■ WHAT IS NEEDED
I need the number of lines in the data that contain the word "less", and nothing beyond it.

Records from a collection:
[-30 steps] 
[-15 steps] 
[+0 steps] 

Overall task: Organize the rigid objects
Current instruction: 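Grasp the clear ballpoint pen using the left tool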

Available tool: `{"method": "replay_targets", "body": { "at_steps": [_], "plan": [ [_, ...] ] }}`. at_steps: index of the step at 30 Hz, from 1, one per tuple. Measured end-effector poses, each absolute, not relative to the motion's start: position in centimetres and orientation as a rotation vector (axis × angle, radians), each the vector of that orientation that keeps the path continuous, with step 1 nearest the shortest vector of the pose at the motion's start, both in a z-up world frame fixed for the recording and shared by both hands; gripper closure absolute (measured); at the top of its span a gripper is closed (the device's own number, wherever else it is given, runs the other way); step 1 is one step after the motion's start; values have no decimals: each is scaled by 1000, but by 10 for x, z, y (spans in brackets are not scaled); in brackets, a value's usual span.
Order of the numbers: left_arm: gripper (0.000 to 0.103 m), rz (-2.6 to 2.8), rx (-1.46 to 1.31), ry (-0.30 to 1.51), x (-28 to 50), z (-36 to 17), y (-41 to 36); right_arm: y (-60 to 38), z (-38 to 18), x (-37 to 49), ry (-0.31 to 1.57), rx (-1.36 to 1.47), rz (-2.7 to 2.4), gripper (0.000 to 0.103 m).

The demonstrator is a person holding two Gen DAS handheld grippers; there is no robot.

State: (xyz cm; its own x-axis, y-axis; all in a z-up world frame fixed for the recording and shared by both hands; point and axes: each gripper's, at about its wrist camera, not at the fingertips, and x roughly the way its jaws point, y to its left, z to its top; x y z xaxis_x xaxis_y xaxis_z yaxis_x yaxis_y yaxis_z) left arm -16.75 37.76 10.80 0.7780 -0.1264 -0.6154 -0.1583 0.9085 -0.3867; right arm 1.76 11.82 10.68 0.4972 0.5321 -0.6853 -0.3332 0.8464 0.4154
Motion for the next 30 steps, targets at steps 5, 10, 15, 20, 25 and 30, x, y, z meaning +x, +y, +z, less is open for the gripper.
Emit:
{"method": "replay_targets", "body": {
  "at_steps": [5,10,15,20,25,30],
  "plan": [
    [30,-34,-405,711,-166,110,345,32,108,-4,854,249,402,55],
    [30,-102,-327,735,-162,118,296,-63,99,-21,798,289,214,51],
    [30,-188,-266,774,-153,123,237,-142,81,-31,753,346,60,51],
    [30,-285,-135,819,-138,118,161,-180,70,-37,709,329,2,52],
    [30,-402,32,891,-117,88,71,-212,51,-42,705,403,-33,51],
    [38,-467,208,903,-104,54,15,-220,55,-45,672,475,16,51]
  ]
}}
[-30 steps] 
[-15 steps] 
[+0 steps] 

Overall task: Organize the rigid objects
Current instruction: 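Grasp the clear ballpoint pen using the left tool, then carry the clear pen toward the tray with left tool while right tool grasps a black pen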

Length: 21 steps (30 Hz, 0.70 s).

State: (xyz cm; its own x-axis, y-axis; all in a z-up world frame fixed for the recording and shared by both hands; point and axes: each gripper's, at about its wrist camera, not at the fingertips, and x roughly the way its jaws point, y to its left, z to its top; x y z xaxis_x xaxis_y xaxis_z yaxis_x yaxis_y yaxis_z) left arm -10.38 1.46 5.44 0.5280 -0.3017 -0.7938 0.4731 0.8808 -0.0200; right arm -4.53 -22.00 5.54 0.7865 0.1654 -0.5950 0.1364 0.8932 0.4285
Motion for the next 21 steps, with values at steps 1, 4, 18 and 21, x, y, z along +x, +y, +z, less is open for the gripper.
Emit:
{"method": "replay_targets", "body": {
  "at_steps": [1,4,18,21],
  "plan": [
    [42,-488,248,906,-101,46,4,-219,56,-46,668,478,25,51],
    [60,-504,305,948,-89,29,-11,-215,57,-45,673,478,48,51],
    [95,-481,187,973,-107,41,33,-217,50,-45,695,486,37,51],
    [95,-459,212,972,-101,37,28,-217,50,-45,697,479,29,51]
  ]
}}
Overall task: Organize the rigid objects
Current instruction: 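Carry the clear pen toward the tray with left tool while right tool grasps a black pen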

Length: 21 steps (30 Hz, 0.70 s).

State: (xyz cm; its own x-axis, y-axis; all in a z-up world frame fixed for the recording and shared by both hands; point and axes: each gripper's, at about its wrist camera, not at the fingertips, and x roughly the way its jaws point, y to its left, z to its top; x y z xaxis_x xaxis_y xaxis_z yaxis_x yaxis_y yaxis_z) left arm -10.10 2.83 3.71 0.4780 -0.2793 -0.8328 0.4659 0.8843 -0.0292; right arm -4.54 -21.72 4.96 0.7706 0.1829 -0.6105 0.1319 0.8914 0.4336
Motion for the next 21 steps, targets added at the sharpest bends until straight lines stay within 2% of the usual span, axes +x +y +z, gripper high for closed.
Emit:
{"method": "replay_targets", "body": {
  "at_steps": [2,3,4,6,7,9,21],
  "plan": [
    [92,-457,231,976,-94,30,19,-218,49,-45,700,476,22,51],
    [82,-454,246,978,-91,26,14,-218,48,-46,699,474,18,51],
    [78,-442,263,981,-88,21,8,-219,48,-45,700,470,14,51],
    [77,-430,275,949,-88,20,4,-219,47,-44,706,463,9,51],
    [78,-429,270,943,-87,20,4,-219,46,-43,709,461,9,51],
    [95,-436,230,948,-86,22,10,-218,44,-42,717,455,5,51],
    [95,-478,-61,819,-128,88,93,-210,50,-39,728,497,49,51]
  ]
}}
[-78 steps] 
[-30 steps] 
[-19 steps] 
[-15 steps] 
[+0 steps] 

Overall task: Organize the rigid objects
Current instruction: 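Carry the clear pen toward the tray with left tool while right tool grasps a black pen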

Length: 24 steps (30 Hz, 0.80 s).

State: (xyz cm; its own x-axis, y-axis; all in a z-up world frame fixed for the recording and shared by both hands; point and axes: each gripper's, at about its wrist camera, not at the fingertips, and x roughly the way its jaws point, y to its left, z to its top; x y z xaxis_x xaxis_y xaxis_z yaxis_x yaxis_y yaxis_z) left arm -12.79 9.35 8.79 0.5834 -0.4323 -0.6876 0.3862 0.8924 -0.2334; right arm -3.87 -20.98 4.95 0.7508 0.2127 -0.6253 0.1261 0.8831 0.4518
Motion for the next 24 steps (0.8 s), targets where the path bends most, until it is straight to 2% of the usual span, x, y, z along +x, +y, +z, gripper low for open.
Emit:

■ ANSWER BELOW
2